Take the entries below and print, exactly, the stretch from the line containing "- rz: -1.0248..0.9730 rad" through the line containing "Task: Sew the", both included.

Top of Input for this task

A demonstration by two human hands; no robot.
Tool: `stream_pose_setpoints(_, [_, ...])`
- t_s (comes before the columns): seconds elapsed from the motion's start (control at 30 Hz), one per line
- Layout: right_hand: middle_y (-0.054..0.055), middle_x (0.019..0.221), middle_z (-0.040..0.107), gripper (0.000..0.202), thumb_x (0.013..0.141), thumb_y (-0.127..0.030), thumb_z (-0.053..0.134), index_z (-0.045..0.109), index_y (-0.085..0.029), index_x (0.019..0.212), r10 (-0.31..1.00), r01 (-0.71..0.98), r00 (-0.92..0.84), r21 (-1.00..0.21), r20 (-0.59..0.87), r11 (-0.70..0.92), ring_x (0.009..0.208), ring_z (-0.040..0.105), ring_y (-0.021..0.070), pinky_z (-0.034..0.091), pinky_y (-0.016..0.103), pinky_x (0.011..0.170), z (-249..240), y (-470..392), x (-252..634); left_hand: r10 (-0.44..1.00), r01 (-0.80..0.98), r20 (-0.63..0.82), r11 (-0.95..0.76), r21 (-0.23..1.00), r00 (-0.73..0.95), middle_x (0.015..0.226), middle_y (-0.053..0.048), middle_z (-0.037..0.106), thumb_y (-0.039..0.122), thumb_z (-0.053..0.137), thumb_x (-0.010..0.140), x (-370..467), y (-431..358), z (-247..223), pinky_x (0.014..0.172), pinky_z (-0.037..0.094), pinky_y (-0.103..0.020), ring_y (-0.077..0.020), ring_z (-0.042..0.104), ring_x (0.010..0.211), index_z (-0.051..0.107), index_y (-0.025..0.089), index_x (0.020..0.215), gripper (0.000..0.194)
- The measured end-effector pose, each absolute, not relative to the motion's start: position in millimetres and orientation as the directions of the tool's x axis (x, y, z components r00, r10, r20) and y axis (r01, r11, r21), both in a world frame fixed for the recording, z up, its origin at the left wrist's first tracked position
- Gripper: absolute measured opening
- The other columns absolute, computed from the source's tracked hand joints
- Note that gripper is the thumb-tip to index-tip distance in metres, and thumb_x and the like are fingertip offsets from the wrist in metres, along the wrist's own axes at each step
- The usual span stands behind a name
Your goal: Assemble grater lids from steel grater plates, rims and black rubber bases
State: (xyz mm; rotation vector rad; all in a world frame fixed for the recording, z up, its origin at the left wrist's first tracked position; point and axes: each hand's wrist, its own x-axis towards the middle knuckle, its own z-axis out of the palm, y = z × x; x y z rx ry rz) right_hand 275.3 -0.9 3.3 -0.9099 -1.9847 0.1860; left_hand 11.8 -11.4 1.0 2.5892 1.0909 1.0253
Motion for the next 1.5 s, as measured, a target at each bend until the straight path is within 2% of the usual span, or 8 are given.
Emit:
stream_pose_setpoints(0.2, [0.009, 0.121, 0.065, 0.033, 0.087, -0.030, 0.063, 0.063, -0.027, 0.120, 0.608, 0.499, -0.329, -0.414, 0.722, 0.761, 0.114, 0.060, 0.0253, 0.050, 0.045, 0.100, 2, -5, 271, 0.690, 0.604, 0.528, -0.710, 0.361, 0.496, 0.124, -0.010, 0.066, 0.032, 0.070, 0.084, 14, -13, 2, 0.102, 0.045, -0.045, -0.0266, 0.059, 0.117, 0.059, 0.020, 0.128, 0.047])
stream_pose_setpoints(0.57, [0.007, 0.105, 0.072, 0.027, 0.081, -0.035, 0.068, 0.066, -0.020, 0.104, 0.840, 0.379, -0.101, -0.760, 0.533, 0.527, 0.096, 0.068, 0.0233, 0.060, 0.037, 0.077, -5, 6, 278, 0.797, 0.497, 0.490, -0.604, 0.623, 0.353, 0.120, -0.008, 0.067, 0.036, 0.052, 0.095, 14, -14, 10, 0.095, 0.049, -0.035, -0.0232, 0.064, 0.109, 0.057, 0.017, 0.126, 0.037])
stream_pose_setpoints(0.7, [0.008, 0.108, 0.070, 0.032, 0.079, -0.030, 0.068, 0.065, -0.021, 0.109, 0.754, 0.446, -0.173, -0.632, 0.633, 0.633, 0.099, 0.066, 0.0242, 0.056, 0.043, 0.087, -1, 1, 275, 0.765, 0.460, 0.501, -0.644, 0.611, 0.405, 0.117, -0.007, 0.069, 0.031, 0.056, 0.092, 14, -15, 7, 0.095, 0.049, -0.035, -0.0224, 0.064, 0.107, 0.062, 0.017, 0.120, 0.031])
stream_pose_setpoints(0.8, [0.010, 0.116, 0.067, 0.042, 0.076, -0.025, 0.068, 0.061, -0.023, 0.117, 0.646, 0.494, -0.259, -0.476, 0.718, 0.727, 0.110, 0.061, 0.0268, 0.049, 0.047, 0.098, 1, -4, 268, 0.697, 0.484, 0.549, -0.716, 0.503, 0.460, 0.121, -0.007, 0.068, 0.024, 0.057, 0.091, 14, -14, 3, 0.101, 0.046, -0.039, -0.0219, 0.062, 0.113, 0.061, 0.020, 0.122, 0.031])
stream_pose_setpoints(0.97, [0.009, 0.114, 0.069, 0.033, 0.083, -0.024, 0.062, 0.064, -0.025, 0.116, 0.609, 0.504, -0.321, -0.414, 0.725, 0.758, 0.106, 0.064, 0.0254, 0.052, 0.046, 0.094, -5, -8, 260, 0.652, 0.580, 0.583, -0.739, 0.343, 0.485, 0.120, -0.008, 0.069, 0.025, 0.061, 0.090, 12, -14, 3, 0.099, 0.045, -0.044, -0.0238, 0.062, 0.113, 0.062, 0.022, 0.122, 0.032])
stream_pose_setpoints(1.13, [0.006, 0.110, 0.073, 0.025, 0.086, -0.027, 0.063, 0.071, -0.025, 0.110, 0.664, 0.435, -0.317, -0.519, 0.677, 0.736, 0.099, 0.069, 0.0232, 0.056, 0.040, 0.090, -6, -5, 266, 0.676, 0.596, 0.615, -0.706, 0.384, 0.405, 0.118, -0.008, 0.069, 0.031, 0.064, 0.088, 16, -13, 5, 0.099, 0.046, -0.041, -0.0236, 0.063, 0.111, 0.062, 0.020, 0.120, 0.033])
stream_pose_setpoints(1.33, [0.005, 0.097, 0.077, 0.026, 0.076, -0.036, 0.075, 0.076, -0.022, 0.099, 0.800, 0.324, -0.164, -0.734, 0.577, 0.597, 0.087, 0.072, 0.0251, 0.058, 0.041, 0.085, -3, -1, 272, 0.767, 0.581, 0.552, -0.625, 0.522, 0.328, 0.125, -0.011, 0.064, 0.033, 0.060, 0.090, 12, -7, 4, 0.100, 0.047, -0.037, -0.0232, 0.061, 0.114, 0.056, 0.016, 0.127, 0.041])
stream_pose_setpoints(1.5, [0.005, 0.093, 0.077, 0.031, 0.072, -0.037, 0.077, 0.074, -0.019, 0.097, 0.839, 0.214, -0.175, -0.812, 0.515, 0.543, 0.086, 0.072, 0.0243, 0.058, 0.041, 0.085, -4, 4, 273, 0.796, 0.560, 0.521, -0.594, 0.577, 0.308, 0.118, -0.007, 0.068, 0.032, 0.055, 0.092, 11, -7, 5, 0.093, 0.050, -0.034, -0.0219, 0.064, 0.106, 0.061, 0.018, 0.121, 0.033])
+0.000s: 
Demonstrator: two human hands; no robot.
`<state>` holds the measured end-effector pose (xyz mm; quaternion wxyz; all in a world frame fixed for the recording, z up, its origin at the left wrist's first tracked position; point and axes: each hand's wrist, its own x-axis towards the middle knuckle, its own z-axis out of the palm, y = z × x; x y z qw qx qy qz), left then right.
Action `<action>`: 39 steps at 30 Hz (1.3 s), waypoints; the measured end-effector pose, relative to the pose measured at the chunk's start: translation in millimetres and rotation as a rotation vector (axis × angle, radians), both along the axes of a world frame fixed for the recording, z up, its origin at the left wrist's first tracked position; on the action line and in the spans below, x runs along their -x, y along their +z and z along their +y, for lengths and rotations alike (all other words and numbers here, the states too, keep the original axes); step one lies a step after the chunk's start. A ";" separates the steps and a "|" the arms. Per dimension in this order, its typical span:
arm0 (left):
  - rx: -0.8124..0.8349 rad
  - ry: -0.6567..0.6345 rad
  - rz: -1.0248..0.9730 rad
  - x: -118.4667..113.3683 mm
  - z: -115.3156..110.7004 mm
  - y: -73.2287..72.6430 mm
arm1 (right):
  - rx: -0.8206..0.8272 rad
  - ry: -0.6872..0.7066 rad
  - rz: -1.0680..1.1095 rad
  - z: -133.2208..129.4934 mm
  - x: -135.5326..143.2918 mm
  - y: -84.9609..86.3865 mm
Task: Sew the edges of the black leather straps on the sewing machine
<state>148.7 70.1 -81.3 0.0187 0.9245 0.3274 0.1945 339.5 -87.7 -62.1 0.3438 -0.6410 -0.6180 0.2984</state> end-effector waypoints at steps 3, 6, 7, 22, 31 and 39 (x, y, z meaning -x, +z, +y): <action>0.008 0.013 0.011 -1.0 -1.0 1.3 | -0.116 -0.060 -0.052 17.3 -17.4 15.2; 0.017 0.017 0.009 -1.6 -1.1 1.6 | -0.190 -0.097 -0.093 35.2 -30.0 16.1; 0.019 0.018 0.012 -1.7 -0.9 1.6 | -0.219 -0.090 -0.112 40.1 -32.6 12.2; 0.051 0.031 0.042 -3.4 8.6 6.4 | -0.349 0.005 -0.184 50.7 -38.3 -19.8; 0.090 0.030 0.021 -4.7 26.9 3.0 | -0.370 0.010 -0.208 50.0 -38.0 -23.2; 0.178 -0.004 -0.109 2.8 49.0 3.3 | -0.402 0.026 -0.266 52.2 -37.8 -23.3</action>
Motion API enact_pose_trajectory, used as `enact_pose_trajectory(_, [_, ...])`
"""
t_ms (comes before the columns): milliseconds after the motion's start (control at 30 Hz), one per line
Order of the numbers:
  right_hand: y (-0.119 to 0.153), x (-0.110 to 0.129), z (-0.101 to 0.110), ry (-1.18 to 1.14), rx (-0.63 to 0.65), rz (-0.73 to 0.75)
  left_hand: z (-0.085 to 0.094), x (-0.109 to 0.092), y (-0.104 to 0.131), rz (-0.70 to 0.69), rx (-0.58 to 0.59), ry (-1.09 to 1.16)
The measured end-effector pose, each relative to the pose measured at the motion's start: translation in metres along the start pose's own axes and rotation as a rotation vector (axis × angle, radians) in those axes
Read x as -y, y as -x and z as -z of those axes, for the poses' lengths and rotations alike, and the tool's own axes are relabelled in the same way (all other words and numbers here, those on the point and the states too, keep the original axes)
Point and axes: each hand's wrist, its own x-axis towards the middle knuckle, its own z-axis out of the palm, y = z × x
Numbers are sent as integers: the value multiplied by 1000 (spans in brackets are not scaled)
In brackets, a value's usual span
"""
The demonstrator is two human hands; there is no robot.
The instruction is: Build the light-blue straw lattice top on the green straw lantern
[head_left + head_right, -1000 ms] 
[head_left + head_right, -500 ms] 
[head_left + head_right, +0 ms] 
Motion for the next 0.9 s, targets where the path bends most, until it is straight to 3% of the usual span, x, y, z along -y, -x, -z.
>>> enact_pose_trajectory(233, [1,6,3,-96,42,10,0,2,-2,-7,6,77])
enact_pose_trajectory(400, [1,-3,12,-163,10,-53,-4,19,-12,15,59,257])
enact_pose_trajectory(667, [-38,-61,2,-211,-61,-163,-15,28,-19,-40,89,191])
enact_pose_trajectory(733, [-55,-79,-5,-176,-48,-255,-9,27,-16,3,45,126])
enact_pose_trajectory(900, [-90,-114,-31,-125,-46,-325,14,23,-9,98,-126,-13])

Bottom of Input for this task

__Written answer__:
  - rz: -1.0248..0.9730 rad
  - x: -118.4667..113.3683 mm
  - z: -115.3156..110.7004 mm
  - y: -73.2287..72.6430 mm
arm1 (right):
  - rx: -0.8206..0.8272 rad
  - ry: -0.6872..0.7066 rad
  - rz: -1.0680..1.1095 rad
  - z: -133.2208..129.4934 mm
  - x: -135.5326..143.2918 mm
  - y: -84.9609..86.3865 mm
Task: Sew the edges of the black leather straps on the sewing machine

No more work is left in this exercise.